── Extracted material ──

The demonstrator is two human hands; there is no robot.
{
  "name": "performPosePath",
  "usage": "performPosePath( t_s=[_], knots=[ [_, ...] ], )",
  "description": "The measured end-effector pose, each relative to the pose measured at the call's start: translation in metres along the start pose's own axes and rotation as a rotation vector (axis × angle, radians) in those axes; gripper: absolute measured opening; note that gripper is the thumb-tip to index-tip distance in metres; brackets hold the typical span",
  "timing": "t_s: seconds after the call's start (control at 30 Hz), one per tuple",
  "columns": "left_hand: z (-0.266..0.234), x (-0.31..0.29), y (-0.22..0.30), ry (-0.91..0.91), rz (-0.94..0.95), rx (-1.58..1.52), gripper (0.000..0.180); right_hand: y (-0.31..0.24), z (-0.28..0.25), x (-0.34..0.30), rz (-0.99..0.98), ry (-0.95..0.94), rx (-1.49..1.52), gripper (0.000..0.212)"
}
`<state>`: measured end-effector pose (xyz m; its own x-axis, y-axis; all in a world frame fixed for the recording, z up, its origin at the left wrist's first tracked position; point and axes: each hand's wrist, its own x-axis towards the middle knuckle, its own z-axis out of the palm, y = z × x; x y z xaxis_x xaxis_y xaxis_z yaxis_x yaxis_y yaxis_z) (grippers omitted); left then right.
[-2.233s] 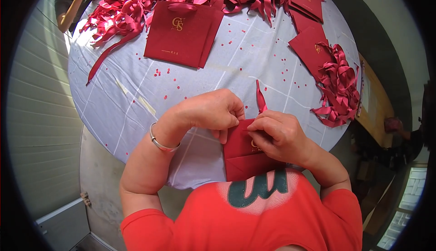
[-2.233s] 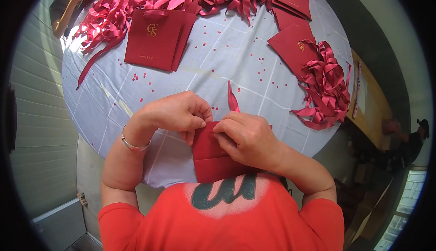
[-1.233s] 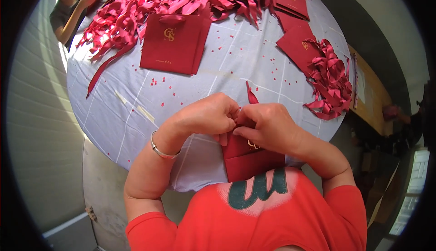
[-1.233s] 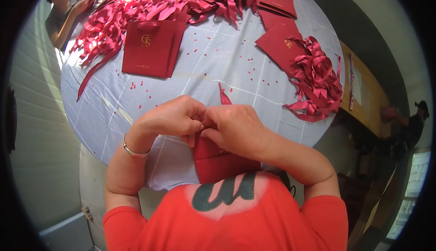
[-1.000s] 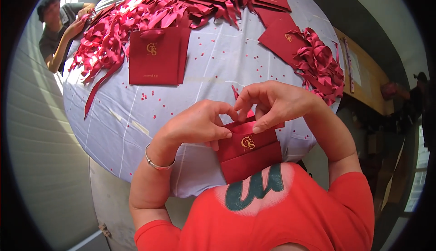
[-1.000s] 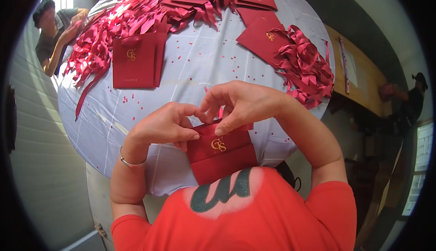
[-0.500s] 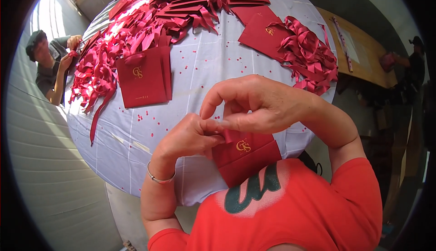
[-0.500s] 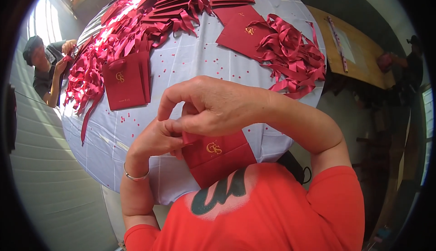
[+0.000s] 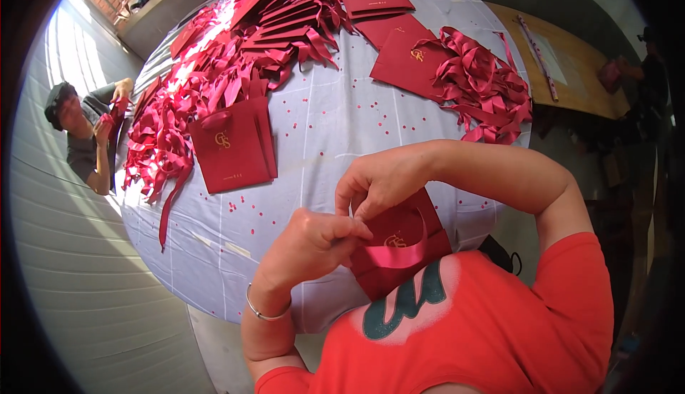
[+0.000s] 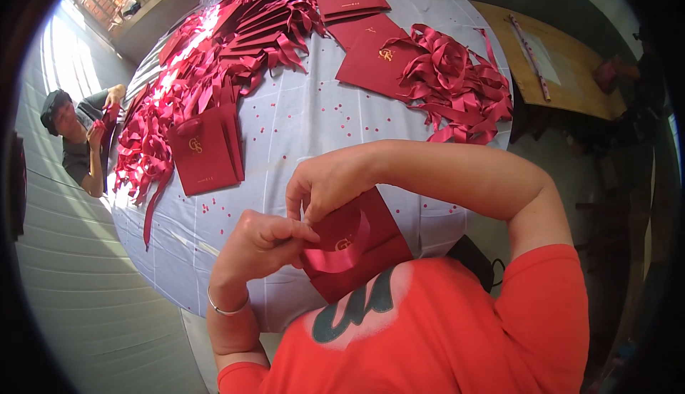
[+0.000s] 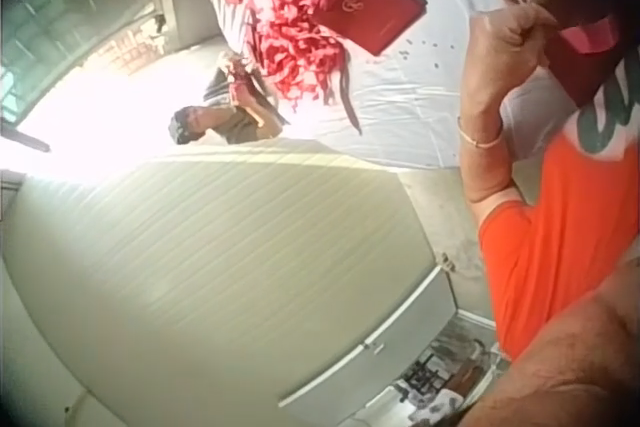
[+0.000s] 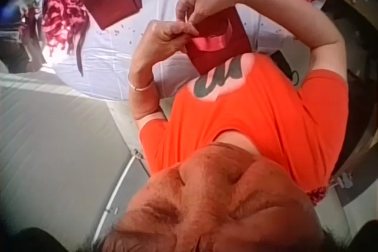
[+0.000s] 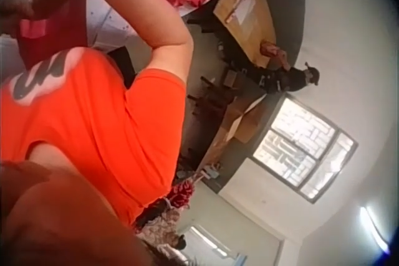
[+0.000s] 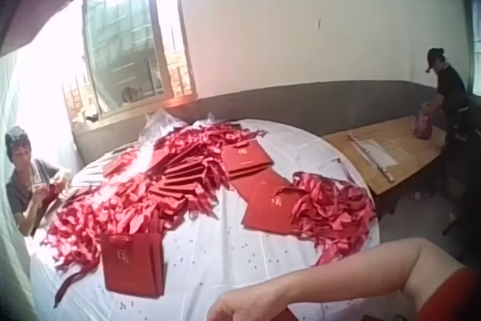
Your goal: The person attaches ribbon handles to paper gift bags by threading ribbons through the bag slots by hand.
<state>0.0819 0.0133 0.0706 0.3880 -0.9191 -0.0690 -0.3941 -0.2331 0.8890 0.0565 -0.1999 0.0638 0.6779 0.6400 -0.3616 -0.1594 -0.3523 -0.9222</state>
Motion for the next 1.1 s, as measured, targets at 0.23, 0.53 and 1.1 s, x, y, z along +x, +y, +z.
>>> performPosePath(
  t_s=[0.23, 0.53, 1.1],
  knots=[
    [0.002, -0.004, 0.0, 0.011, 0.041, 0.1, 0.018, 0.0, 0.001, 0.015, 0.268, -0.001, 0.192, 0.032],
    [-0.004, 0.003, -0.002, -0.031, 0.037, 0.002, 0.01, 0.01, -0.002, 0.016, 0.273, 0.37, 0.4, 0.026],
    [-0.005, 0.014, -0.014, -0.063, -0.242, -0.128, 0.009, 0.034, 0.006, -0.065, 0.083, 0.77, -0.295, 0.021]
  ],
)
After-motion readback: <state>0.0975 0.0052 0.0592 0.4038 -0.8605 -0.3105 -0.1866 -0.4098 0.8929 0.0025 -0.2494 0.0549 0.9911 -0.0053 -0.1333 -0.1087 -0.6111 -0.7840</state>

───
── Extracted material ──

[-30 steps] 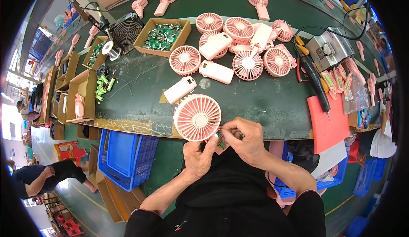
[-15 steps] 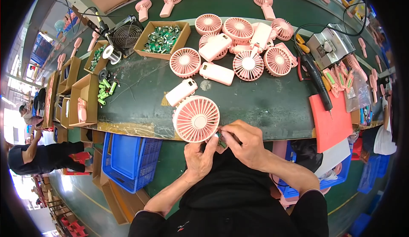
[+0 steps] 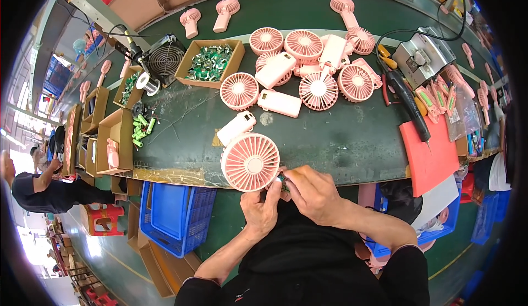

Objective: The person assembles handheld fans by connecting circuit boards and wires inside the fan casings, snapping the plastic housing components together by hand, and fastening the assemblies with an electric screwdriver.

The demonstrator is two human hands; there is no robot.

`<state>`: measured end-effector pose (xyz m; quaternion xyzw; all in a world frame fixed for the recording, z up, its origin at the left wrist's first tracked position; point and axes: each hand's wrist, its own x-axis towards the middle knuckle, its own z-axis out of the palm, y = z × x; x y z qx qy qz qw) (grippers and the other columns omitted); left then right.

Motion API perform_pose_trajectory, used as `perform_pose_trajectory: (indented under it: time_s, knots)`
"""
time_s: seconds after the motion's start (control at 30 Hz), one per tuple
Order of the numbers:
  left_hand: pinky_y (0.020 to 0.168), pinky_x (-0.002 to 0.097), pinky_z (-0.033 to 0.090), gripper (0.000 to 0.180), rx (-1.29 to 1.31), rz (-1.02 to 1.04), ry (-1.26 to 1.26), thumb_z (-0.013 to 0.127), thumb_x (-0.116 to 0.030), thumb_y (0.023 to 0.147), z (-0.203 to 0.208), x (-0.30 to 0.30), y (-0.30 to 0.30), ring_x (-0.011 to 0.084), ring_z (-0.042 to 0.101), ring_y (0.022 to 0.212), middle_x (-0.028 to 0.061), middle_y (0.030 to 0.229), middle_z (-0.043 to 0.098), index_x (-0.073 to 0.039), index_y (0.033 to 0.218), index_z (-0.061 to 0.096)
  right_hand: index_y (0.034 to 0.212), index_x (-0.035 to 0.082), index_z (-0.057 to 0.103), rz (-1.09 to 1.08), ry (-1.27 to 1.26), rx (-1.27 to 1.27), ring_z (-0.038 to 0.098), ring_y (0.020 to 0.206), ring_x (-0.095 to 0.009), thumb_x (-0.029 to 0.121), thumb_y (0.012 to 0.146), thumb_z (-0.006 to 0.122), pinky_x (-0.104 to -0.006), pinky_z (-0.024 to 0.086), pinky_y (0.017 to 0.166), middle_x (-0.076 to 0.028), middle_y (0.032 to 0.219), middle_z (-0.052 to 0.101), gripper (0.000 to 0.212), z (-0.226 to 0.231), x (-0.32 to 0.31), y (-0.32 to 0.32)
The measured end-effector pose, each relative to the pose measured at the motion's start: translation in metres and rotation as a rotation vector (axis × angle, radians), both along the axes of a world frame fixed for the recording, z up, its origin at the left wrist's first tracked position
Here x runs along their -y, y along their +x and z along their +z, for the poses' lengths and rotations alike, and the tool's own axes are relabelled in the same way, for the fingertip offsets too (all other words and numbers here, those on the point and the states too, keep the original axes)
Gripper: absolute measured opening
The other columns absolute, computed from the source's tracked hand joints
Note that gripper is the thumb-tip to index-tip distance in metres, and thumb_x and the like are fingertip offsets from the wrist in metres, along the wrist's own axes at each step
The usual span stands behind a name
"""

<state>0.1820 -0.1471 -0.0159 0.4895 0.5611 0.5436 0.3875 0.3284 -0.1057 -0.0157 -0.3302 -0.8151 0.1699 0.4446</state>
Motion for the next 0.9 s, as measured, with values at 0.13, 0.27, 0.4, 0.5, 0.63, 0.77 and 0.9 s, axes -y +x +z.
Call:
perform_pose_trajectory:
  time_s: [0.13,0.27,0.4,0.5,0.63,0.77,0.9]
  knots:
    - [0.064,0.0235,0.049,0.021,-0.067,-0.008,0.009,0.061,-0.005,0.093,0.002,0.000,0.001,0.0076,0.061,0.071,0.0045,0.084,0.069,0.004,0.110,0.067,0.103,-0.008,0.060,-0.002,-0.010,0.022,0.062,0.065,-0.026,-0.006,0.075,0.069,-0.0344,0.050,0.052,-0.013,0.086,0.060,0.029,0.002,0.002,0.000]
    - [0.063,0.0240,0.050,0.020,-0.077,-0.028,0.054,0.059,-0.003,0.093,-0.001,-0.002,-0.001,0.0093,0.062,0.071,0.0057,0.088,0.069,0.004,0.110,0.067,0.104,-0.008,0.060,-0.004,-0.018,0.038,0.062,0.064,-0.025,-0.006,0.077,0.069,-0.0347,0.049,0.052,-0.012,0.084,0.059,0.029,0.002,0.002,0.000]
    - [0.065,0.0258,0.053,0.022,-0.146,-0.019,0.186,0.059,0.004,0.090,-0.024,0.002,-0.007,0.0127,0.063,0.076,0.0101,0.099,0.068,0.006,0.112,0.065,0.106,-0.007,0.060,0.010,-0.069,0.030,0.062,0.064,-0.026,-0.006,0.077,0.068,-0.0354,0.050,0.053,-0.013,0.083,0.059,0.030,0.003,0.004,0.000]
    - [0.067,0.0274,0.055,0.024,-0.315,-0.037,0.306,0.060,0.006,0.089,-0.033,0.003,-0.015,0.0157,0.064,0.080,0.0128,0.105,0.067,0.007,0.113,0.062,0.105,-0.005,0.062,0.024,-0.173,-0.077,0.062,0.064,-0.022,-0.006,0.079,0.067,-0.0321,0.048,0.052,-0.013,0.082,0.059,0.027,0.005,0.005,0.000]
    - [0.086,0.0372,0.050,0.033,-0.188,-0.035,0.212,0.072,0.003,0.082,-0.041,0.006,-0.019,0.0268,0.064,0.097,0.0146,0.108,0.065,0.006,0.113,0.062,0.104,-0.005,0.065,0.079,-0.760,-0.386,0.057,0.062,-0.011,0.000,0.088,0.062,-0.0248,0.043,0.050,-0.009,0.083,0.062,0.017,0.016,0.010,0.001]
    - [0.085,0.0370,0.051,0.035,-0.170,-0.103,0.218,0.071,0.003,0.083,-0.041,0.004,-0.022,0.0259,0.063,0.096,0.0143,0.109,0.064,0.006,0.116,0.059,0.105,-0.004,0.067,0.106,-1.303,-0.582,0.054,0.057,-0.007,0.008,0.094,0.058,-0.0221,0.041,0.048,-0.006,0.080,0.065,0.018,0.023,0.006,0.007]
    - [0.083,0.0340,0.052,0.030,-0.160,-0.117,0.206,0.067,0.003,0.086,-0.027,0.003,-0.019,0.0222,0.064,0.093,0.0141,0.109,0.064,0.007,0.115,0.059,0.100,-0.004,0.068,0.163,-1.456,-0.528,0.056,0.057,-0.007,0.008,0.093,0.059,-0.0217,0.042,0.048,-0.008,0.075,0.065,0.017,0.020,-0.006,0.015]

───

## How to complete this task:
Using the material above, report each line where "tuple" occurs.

## Task result:
  "timing": "t_s: seconds after the call's start (control at 30 Hz), one per tuple",
time_s: seconds after the motion's start (control at 30 Hz), one per tuple

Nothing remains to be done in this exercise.